私がやったのはあくまでも毒の破壊と、毒によって破壊された体内の因子を足す事。
そこにさらに二文字魔法の回復が掛かれば……一。
「……お願いします。これは、私が清算しなければいけない事なので……助けてください」
助けてください、というのも少し恥ずかしかったのですが、もう頼れるものには頼るしかありません。
「お任せください、マリー様。貴女のためならば」
状況的に私のためじゃなくてもやって欲しいんですけどね。それは言わないお約束です。
「では……【回復】」
部屋の中に魔力で風が吹きます。
魔法を掛けられた二人の身体がほの緑の光に包まれて持ち上がり……ゆっくりと寝台に降りてゆきました。

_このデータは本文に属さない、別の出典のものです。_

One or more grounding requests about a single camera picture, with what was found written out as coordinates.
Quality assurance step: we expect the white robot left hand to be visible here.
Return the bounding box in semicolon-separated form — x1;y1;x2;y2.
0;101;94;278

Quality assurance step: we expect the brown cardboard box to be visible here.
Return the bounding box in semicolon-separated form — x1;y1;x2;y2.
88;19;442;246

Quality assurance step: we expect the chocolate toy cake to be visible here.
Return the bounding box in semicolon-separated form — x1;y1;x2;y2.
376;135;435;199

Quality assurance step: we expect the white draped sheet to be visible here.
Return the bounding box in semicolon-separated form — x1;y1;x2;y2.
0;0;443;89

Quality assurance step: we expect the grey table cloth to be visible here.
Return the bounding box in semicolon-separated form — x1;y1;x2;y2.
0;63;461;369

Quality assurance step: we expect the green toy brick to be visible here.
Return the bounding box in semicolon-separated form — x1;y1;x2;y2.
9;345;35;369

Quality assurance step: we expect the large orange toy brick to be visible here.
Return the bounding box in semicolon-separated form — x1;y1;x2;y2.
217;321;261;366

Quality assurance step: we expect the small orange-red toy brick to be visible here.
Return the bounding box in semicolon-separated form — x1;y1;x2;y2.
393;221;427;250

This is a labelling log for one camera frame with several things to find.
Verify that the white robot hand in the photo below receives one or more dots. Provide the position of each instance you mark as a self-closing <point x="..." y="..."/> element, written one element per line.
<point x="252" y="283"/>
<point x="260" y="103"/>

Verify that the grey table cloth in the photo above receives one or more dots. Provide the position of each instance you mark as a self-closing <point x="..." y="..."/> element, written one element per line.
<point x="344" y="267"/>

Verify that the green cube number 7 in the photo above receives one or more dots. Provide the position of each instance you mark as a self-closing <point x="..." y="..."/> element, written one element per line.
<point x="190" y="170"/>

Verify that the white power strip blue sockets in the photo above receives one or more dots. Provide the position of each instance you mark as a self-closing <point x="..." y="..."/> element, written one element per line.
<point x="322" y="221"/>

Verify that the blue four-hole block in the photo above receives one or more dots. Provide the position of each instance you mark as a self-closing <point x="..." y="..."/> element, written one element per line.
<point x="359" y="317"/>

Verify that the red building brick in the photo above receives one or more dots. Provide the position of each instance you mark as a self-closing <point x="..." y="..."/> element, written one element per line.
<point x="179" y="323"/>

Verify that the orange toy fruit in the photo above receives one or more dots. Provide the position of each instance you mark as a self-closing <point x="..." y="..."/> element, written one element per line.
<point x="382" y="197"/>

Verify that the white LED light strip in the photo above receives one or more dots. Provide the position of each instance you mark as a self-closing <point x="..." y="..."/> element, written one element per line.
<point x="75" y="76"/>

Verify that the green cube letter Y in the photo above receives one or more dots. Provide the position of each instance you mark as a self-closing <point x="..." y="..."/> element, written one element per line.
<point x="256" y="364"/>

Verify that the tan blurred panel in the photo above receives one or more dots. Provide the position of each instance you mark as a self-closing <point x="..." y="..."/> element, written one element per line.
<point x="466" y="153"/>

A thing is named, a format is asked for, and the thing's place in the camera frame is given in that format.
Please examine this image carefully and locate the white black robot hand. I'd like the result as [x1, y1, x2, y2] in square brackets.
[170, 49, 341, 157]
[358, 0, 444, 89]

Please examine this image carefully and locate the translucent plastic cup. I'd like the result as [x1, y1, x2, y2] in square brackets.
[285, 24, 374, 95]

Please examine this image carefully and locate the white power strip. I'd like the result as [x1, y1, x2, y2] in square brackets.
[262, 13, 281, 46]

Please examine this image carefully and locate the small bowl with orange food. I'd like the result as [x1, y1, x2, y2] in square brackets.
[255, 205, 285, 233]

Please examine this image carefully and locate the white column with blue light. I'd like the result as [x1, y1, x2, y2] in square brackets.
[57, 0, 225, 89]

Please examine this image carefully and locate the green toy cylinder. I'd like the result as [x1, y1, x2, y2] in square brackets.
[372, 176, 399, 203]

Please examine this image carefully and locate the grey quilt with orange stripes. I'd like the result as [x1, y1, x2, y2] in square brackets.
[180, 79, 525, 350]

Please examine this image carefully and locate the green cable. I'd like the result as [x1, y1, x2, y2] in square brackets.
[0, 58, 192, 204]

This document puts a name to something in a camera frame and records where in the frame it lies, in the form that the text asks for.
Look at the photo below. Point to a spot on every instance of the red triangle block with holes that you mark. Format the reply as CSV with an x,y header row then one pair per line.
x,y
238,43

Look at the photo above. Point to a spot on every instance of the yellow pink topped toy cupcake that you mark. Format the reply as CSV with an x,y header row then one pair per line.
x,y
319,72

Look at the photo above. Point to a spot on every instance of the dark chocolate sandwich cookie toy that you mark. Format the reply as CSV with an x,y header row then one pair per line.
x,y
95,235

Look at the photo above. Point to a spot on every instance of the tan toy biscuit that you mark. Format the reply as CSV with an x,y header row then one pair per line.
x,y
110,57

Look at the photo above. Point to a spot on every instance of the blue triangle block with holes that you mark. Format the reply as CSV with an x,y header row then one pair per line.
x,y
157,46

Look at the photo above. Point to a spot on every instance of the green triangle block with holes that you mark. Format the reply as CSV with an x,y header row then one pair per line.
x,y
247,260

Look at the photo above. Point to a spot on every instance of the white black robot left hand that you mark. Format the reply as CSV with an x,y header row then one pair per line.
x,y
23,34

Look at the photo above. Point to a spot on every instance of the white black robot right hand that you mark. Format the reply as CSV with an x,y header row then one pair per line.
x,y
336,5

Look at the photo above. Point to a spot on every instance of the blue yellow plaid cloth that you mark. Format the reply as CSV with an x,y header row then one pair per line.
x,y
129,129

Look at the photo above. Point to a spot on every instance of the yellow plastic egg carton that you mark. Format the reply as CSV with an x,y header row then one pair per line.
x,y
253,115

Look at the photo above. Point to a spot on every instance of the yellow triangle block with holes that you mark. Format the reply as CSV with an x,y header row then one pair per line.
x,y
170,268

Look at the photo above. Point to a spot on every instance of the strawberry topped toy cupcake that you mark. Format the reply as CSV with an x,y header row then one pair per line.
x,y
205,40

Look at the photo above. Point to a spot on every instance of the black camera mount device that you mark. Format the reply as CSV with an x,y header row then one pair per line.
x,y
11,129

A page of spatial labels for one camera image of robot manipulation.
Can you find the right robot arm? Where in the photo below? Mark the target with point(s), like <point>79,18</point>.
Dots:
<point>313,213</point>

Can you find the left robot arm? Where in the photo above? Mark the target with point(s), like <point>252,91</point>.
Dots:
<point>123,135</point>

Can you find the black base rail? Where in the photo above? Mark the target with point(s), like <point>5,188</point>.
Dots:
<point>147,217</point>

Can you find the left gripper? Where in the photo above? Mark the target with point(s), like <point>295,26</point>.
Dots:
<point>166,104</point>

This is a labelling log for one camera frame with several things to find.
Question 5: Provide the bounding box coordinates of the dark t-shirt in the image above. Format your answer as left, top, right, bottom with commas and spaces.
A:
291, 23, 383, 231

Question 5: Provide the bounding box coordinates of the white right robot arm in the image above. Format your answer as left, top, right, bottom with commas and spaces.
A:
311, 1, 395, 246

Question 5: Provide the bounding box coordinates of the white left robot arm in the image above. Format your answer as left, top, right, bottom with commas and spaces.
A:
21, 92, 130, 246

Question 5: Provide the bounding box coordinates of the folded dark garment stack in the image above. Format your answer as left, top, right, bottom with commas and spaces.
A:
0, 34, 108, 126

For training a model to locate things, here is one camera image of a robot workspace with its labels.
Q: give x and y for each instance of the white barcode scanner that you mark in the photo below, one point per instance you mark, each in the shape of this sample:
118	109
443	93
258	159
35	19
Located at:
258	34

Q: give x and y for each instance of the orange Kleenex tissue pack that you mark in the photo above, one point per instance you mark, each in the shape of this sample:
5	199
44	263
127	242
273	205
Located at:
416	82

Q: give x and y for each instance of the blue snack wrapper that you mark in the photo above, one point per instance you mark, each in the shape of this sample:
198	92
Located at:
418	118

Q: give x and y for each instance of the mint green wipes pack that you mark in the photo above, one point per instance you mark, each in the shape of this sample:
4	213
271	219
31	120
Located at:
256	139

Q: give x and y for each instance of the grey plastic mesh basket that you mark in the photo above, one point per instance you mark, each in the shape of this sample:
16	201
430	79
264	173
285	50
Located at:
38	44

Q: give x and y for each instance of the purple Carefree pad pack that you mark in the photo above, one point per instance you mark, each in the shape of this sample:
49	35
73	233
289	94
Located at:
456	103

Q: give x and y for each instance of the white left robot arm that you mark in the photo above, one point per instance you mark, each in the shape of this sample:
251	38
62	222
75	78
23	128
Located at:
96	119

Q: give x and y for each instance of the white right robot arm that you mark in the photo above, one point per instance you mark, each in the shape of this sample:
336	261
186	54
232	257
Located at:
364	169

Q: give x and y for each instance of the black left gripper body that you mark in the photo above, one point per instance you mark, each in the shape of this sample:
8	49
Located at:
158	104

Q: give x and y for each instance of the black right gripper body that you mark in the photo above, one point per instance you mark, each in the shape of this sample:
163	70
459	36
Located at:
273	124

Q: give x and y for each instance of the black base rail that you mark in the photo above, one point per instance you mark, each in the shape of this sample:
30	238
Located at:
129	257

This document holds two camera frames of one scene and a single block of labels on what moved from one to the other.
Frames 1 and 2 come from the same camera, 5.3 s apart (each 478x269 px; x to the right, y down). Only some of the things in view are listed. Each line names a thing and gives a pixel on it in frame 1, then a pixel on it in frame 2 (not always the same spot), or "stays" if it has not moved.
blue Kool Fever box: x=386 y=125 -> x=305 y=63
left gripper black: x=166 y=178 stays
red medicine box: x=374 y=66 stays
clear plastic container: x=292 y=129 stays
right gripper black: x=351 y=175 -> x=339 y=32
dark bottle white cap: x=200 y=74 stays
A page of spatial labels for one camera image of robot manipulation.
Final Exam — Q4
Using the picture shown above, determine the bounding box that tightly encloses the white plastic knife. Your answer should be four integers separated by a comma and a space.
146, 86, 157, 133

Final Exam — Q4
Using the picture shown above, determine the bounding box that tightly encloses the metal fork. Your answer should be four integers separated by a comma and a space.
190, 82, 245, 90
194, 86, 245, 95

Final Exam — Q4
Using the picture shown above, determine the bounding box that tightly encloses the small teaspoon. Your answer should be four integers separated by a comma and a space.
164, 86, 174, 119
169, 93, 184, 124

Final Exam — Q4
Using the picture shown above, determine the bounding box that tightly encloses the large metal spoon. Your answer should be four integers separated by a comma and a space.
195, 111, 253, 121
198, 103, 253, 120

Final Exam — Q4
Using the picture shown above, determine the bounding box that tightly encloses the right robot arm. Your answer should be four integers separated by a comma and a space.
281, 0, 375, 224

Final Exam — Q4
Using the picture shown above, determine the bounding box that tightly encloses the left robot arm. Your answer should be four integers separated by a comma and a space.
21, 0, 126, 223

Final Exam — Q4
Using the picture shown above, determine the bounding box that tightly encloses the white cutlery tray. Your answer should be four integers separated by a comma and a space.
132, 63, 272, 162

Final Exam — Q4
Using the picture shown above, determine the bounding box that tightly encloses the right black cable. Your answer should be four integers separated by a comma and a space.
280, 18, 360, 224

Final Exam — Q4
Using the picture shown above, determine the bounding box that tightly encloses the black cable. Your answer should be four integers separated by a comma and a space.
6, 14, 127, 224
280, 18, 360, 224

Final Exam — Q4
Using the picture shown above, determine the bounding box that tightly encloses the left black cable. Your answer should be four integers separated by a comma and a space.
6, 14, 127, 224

目に見えて皮下出血がなくなり、呼吸が安定しています。
私は床に手を付いて立ち上がると、毒見役の女性の脈を測り、熱も計りました。平熱、脈も強く、呼吸も規則正しいものになっています。
王子の方も同じように調べました。眼底出血も口腔内出血も収まっています。熱もありません。
「よ、かった……」
ひとまずの問題は片付きました。
しかし、私にはまだやる事が残っています。